### Work instructions
Below are records; count how many of their lines contain the string "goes", and give only that number.

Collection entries
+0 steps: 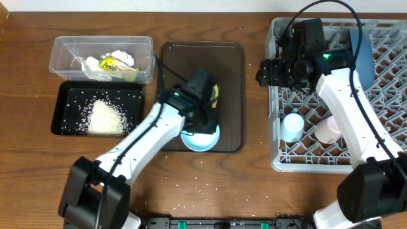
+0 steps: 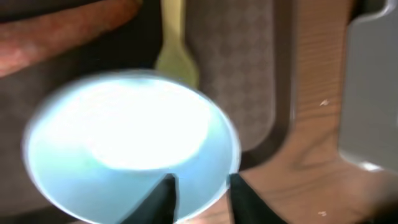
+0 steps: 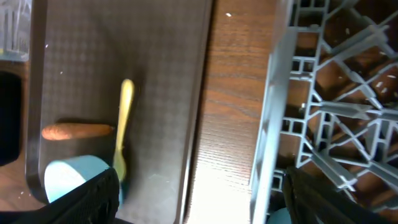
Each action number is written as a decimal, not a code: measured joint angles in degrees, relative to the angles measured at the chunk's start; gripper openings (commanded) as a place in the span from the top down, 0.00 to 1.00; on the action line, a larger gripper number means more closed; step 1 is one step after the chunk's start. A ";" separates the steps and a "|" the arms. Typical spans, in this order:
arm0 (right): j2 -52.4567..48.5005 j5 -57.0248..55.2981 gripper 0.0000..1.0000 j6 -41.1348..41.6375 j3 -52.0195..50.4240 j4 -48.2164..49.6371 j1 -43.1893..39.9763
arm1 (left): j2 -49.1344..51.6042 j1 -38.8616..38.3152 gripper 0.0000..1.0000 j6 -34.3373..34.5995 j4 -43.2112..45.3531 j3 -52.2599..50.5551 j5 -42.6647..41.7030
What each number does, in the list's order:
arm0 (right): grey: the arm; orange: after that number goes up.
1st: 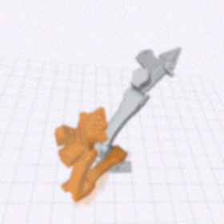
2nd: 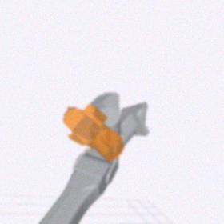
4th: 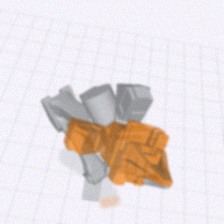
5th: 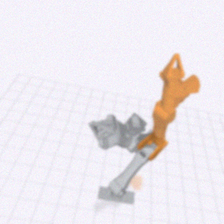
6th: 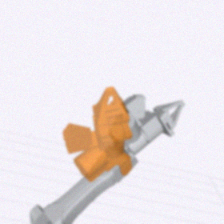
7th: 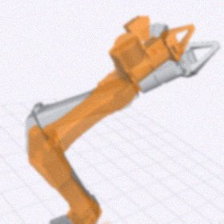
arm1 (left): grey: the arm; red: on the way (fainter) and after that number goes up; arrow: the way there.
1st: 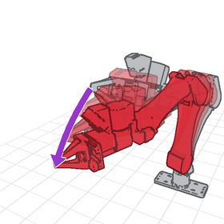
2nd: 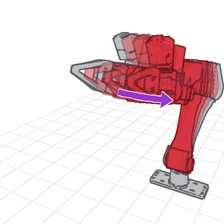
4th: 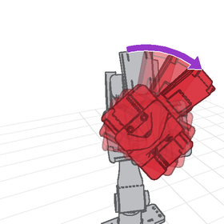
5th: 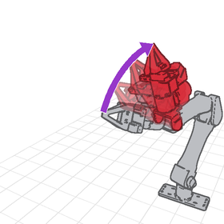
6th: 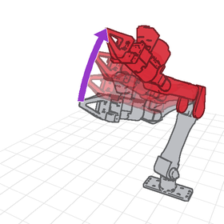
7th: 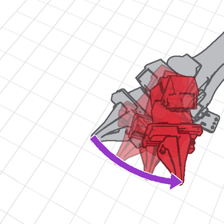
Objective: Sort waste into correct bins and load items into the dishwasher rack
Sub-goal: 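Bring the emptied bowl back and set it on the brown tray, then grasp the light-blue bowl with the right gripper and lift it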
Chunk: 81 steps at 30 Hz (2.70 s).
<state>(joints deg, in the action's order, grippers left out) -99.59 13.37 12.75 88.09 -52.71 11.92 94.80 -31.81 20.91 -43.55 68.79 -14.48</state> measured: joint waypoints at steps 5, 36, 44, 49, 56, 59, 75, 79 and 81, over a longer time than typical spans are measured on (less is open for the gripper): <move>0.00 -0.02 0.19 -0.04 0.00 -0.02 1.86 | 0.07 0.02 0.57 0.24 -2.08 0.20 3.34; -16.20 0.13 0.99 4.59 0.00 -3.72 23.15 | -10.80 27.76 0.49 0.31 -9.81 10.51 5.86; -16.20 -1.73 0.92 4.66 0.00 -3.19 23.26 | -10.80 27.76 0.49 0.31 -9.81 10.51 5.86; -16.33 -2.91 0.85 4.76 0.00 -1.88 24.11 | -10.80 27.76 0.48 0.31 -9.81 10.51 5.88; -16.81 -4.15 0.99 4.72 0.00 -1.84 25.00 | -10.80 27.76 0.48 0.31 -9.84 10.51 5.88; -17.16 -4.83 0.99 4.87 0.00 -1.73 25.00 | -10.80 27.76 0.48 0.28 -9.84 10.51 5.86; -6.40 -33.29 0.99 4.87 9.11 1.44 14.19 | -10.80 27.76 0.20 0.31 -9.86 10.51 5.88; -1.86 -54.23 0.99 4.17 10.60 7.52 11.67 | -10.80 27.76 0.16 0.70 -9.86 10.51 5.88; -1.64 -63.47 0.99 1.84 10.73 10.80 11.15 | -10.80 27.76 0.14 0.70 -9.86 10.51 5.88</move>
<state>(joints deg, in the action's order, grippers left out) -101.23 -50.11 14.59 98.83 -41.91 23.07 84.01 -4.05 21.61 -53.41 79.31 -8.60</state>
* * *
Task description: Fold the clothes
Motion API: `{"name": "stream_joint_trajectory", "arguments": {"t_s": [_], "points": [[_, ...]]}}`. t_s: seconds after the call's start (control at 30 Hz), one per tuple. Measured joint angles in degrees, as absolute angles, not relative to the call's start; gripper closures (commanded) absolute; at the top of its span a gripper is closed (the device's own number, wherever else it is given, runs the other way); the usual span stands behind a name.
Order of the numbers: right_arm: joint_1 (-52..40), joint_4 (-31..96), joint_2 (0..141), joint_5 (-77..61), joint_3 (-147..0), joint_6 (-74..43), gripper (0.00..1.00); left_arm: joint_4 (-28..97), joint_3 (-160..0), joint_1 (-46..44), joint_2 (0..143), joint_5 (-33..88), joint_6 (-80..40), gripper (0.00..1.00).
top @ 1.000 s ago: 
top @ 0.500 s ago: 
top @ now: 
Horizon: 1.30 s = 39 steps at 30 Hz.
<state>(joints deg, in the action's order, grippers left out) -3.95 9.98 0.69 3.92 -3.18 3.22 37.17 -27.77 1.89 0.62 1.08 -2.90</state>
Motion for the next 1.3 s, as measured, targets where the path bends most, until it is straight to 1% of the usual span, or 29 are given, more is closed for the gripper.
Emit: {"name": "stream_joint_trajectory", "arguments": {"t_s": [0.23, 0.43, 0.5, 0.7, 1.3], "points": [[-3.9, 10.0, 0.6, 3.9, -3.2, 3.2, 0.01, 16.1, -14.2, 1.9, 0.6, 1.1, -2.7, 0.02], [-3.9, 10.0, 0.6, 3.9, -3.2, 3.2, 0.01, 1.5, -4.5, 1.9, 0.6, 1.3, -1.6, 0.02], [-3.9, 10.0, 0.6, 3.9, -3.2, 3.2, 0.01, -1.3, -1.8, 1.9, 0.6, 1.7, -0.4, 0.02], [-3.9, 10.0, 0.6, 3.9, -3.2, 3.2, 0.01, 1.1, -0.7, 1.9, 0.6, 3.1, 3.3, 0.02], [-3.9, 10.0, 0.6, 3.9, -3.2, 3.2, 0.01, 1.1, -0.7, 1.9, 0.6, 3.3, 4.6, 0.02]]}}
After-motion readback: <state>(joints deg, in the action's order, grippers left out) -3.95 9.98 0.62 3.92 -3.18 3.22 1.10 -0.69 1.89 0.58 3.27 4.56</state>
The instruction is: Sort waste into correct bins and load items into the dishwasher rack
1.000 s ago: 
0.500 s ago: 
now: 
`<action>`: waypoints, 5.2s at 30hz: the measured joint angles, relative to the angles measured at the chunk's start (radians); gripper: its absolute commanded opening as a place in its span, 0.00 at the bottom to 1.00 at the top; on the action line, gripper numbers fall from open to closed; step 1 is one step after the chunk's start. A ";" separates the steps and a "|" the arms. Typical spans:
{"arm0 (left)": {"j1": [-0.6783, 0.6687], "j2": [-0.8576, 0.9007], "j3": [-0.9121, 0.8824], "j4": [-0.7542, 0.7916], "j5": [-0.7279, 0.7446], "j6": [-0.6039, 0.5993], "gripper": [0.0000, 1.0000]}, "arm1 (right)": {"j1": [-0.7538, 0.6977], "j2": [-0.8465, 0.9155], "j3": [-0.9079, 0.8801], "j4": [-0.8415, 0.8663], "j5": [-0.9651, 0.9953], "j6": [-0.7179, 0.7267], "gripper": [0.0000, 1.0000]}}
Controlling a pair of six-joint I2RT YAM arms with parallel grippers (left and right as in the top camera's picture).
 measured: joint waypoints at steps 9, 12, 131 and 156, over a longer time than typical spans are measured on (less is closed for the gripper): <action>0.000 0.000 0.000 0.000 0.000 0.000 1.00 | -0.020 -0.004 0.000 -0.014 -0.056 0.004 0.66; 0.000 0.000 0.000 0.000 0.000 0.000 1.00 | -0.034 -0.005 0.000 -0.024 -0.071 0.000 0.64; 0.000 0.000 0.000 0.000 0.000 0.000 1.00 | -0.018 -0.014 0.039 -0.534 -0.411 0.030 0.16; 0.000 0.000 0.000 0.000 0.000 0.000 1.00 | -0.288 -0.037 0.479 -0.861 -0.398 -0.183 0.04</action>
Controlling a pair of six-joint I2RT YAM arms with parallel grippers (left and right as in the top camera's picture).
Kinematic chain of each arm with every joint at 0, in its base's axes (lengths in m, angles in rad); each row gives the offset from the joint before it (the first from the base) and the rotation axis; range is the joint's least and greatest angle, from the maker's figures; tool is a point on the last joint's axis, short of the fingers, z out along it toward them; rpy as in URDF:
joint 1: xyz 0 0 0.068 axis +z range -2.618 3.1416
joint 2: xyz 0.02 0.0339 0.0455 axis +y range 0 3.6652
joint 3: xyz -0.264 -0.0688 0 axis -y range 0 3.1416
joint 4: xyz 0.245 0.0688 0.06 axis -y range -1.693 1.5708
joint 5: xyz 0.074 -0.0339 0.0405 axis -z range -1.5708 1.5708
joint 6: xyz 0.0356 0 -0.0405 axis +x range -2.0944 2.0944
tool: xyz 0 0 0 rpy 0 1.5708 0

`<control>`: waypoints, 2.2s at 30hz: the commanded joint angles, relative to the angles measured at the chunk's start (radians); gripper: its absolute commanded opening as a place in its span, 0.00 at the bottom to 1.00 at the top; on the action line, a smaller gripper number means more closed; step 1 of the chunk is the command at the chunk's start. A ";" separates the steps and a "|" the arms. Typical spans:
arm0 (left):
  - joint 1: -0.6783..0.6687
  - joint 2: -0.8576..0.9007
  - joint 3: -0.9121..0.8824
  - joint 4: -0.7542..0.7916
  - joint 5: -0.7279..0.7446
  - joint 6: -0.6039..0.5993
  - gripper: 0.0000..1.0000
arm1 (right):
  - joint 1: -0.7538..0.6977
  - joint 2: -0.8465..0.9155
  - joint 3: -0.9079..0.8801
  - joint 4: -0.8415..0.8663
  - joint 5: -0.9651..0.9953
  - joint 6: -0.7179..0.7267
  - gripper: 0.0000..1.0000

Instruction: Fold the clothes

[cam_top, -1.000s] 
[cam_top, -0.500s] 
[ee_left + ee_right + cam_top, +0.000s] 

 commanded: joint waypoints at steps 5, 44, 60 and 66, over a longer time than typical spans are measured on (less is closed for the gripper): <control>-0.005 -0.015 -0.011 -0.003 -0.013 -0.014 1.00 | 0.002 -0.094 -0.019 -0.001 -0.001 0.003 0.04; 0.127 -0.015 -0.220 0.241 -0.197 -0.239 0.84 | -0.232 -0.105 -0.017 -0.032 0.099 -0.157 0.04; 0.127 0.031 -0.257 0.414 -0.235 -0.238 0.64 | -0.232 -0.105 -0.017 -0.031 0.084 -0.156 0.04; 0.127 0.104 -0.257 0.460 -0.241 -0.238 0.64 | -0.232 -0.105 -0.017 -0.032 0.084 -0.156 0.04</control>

### Output for this task
2